» Assignment
Which lines of the entries contain the word "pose"? Please list them.

##### Data for the task #####

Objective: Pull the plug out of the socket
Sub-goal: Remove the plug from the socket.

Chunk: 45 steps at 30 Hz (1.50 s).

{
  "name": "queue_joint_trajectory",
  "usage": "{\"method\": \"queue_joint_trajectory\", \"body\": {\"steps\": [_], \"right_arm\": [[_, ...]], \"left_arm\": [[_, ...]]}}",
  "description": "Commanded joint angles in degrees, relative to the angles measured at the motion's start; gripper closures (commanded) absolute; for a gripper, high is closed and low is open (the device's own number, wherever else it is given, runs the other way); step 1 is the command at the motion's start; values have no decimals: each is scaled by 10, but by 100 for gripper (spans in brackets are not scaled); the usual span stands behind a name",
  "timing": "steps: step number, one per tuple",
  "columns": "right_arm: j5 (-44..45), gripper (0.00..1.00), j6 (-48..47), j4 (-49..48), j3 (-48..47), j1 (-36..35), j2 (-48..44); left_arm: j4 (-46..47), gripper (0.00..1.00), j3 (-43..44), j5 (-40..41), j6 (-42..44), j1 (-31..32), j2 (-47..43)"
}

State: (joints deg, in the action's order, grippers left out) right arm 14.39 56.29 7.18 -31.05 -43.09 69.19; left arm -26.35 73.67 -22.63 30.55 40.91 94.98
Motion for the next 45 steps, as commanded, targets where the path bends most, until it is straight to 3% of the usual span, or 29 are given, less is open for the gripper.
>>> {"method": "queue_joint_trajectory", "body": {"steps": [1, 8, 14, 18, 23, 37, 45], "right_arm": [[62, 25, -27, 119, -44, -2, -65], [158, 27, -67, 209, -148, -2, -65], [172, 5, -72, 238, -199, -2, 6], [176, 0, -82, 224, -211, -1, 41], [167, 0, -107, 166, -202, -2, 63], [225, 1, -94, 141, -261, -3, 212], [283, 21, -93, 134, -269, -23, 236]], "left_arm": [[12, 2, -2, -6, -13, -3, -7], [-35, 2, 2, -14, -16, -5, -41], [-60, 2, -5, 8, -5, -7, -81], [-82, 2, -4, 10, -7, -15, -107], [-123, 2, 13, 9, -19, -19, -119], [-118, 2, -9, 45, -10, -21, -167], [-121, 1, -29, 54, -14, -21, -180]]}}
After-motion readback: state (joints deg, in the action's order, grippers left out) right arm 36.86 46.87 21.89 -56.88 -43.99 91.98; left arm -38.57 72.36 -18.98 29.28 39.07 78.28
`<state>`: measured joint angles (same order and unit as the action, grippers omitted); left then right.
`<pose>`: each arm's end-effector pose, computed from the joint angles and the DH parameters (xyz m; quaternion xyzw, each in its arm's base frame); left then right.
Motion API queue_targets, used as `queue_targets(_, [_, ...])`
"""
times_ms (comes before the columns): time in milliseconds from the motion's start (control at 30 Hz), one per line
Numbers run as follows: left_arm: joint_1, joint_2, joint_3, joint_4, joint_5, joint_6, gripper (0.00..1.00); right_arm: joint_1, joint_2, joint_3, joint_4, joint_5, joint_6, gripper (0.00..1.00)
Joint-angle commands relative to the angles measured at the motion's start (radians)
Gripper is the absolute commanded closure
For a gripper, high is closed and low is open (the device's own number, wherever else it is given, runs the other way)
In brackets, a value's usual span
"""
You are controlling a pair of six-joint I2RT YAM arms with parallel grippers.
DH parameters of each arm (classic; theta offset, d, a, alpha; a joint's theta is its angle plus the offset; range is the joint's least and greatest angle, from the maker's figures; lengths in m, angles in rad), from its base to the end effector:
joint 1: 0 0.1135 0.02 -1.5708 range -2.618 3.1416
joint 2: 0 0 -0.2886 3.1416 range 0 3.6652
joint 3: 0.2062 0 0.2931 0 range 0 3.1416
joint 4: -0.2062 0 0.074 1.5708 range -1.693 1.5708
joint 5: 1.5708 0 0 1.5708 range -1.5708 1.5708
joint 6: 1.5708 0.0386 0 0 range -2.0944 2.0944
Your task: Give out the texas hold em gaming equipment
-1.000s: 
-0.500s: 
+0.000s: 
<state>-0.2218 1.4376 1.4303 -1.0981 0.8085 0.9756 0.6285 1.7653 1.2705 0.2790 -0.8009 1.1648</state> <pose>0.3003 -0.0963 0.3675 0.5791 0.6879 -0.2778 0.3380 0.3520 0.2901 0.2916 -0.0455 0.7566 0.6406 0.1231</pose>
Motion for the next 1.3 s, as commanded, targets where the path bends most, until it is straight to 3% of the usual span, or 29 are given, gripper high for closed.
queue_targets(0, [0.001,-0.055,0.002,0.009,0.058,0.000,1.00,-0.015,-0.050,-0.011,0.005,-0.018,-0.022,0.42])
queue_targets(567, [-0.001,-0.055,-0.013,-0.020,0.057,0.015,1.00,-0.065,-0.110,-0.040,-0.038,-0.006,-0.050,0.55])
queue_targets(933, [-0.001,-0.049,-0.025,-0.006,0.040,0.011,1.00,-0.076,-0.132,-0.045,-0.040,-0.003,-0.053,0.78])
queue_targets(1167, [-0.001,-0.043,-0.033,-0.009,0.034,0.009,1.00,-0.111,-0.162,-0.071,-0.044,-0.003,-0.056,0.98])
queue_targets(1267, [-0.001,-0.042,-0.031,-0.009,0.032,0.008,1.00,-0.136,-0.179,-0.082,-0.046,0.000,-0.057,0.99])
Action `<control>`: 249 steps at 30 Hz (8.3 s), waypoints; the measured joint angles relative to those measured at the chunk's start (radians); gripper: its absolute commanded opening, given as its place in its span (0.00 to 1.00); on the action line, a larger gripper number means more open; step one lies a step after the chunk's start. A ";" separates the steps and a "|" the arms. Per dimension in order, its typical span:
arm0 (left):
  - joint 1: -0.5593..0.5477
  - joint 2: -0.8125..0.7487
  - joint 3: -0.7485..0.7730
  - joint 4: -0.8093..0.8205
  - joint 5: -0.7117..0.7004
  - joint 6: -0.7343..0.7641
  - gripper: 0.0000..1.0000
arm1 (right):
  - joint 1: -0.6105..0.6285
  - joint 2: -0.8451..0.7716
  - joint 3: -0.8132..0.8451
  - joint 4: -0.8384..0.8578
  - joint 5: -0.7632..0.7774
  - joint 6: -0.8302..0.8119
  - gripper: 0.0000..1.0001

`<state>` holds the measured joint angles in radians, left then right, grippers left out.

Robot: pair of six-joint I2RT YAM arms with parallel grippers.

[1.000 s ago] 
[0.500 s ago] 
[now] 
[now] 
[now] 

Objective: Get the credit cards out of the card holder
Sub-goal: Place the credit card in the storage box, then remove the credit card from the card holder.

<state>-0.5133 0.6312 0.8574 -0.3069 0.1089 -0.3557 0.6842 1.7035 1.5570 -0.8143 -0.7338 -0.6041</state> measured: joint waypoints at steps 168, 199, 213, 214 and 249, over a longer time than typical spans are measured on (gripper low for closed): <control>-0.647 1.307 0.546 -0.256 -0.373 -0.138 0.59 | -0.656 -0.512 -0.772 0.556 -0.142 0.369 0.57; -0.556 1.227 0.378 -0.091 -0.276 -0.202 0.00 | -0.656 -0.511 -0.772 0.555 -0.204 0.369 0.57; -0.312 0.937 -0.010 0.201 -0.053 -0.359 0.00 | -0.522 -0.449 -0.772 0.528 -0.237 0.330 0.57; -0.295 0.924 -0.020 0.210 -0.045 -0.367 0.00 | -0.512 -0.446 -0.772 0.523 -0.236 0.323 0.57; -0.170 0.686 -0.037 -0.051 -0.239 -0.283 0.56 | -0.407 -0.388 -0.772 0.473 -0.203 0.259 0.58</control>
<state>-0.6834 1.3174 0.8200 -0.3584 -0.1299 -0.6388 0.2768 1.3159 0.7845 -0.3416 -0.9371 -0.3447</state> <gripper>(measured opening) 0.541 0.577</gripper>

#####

» Task solution
`<pose>`: each arm's end-effector pose, computed from the joint angles and the DH parameters (xyz m; quaternion xyzw, each in its arm's base frame); left then right.
<state>-0.2218 1.4376 1.4303 -1.0981 0.8085 0.9756 0.6285 1.7653 1.2705 0.2790 -0.8009 1.1648</state> <pose>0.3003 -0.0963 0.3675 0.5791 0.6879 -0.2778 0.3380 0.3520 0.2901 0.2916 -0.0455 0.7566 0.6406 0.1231</pose>

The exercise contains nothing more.